* WHAT YOU HAVE TO DO *
Could you show each line of the records that contains the word "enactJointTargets"?

Saved entries:
----
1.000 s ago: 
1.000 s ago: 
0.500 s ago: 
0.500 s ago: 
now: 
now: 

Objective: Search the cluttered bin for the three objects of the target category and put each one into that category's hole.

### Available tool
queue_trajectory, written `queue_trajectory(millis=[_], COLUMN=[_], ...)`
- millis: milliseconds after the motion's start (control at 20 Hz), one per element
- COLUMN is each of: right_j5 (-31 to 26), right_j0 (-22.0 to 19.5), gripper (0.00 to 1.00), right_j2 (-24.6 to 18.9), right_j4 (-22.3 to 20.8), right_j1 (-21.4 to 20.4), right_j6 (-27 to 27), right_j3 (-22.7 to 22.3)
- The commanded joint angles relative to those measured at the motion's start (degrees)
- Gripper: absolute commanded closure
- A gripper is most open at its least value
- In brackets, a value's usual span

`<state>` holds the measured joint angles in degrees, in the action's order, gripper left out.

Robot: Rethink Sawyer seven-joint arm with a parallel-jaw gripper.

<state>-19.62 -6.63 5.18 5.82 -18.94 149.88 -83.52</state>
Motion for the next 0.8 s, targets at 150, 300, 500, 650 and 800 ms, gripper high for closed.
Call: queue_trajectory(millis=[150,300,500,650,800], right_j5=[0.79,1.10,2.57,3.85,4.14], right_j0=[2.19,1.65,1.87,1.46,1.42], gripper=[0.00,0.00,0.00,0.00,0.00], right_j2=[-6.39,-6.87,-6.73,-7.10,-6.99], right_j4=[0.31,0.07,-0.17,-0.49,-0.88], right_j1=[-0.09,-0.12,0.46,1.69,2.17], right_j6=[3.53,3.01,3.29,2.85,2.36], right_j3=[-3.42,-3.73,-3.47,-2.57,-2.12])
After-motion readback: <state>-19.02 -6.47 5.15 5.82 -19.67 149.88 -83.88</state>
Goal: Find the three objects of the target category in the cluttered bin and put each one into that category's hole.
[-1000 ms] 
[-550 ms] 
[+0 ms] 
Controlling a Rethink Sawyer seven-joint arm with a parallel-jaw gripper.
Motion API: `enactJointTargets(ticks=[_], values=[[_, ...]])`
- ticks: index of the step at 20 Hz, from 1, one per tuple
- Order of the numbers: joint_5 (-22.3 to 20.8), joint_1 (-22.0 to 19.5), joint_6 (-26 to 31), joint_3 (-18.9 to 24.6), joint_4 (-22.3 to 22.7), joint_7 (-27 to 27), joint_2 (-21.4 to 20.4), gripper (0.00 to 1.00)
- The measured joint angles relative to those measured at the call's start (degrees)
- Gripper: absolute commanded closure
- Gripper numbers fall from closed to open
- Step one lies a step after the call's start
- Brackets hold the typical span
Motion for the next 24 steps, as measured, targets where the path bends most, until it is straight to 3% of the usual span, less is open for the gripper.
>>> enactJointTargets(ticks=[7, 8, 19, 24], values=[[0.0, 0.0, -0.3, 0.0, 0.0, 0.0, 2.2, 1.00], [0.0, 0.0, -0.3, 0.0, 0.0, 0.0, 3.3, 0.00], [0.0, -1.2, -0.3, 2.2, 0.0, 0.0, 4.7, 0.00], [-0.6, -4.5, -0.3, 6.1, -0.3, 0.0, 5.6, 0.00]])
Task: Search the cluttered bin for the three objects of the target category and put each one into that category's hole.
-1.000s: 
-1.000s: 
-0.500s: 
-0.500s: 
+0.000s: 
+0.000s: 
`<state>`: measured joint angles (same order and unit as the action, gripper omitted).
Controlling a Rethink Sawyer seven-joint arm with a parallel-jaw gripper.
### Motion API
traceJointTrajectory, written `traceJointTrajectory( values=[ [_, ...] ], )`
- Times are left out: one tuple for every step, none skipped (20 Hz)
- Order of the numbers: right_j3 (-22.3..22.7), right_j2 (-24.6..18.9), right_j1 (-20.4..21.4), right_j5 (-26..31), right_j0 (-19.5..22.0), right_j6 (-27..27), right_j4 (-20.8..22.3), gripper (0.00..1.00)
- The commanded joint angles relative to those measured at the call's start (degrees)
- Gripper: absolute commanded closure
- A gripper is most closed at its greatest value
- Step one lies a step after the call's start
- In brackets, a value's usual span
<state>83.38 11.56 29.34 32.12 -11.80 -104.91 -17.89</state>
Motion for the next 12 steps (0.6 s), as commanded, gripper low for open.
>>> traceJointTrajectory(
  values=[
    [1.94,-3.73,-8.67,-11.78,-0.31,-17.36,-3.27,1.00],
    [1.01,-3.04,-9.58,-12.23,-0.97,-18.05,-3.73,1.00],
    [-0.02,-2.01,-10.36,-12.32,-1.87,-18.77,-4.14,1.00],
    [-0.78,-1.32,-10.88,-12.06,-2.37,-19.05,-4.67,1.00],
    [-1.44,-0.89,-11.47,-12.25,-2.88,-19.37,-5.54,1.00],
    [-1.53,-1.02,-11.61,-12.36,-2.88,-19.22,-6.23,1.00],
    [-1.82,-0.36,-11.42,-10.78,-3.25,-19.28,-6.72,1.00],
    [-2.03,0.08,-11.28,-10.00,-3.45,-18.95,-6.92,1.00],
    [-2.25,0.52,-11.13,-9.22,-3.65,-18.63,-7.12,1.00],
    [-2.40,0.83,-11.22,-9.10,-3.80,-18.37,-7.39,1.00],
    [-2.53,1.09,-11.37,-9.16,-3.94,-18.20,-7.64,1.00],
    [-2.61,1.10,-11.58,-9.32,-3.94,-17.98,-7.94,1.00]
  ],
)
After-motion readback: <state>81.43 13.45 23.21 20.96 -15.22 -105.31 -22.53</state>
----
* RESPONSE TO THE TASK *
Motion API: `enactJointTargets(ticks=[_], values=[[_, ...]])`
>>> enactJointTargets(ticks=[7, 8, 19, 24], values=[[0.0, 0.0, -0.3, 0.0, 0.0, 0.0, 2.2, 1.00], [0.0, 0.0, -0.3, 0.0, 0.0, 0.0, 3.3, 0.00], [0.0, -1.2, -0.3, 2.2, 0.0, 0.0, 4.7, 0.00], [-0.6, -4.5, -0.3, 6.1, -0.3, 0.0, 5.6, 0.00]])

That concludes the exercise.